Disclaimer: Some of the links in this article are affiliate links which, if you click and buy something I will receive a small amount of money in commission at no extra expense to you. In fact, where possible I have ensured you get a discount as part of my affiliation with these companies.

Table of Contents

Much better than I ever anticipated

I’ve known about WP Rocket for a long time now. However, like most people I opted to use one of the many free plugins available for my own websites and those of my clients. That all changed however, when one of my clients asked me if there was any way to improve his mobile speed score on Google’s Pagespeed insights, which is notoriously hard to please. I already had WP Optimize installed, so I suggested we give WP Rocket a try. Both my client and I were amazed at the results and were instantly converted. In this WP Rocket review, I am going to show you his results before and after the plugin was installed. I’ll also show you the results of other clients and my own websites, why I think this is the best caching plugin for WordPress and in particular why it is ideal for photography websites.
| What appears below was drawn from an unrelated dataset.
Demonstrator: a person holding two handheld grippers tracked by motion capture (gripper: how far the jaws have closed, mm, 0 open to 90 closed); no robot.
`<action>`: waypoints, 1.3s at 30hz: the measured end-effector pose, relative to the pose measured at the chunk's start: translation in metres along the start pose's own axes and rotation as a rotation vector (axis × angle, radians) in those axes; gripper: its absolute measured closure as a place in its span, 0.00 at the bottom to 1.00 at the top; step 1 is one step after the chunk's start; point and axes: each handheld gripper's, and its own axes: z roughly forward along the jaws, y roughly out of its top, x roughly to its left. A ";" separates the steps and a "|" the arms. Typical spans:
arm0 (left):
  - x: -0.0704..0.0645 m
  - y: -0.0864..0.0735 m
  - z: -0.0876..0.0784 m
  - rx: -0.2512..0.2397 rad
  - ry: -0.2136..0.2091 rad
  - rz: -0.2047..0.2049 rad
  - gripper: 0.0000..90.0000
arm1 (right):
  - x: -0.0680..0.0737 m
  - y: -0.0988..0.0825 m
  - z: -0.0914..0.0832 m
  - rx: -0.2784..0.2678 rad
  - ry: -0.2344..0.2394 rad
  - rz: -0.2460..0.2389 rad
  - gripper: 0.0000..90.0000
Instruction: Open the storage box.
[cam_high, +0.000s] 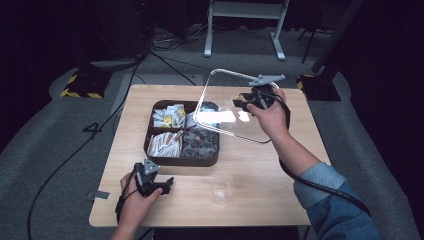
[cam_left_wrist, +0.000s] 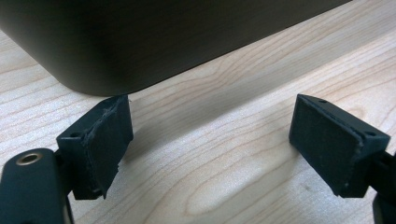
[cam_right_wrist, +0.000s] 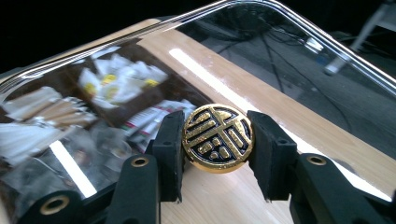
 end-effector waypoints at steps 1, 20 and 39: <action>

Best caching plugin for photography websites

As a photographer and a website designer I know very well the difficulty involved in getting page speed times down. Photos are the largest files on your webpage, and of course we have a lot of them. Although there are ways to optimise your images for web viewing, even when this is done page sizes can still be quite large. This is because we want our images to be viewed nice and big. If it’s a gallery then the page can include numerous images, and a slideshow. So even when well optimised, the image count alone can inflate the size of the page.

WP Rocket before and after

Incredible Results on mobile

On my client’s site, Cymon Taylor Photography, he came to me concerned that his mobile score on Google’s Pagespeed insights was just 36. So I installed WP Rocket and after configuring everything we achieved an incredible score of 88 for the mobile results. My client also noted how the pages seemed to be flying open on his own phone.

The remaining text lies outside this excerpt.